# An illustrated introduction to centroid decomposition

This article is my interpretation of Tanuj Khatta’s awesome tutorial. I’ll change some things in my explanation, but he did an incredible job building the structure of his text and I’ll try to follow it.

The centroid decomposition is a very simple idea that is able to solve some really scary problems. In fact, you only need to know depth first search to understand it.

I’ll split this article into three pieces. First, we’ll see an example of a problem that the centroid decomposition tries to solve. Then, we’ll define what a centroid and a centroid decomposition are. The last, and most challenging part, will be exploring the properties of this technique.

If you have any suggestions or questions, please don’t be shy. Comment here or tell me on Twitter.

# Problem description

The problem *Xenia and Tree* will guide our discussion about centroid decomposition.

In this problem, we have a tree with colored nodes. Initially, the first node is painted in rose, and the others ones, in blue.

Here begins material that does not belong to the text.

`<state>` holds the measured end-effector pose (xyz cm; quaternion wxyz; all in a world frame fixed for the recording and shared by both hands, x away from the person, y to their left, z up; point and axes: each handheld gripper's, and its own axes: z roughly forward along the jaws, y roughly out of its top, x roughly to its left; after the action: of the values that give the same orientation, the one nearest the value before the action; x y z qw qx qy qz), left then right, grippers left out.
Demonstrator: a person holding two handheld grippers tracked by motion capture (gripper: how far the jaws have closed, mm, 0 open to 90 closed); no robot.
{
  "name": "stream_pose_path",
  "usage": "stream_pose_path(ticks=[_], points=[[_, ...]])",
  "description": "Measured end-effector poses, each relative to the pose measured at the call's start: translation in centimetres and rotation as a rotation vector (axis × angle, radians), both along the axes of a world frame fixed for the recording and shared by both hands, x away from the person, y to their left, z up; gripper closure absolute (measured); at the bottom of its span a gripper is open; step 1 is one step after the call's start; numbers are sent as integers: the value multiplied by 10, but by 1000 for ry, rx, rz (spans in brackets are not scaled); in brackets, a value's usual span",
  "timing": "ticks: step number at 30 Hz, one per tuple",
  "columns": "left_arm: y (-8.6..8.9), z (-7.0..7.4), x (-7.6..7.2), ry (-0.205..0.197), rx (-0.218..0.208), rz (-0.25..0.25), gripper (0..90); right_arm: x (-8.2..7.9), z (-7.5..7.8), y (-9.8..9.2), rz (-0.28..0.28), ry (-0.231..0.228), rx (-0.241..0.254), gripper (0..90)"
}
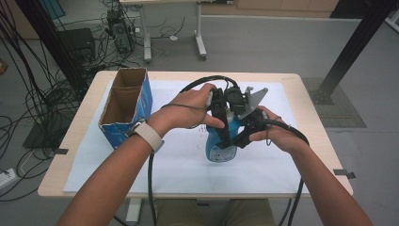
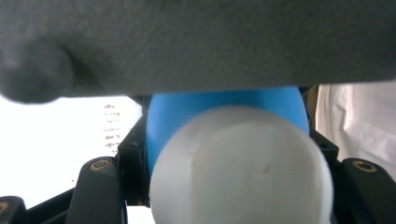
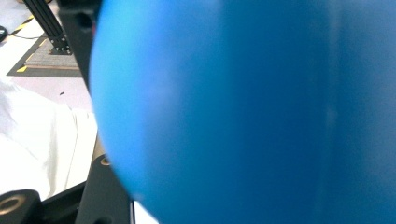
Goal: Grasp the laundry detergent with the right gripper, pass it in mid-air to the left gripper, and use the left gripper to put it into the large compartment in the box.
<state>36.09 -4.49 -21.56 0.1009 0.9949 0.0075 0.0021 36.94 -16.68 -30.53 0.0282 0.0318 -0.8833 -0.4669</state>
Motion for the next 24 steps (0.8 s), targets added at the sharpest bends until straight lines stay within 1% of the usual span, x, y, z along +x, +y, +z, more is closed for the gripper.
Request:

After reading the tree, we have to process two types of operations:

**update(a):**Change the color of the blue node*a*to rose.**query(a):**Find the distance from*a*to the closest rose node.

## A naive solution

The first idea is, for each query, do a BFS/DFS to find the closest rose node. Then, for each update, you just change the value of the array storing the color of the node.

This strategy allows an update in O(1) time complexity, at the cost of having a query in O(n).

## Another naive solution

It’s also possible to invert the logic behind the last solution.

Now, we maintain an array *ans* such that *ans[a]* is the distance from *a* to the closest rose node. We can initialize that array with the distance from all nodes to the first one, because it’s always rose at the beginning.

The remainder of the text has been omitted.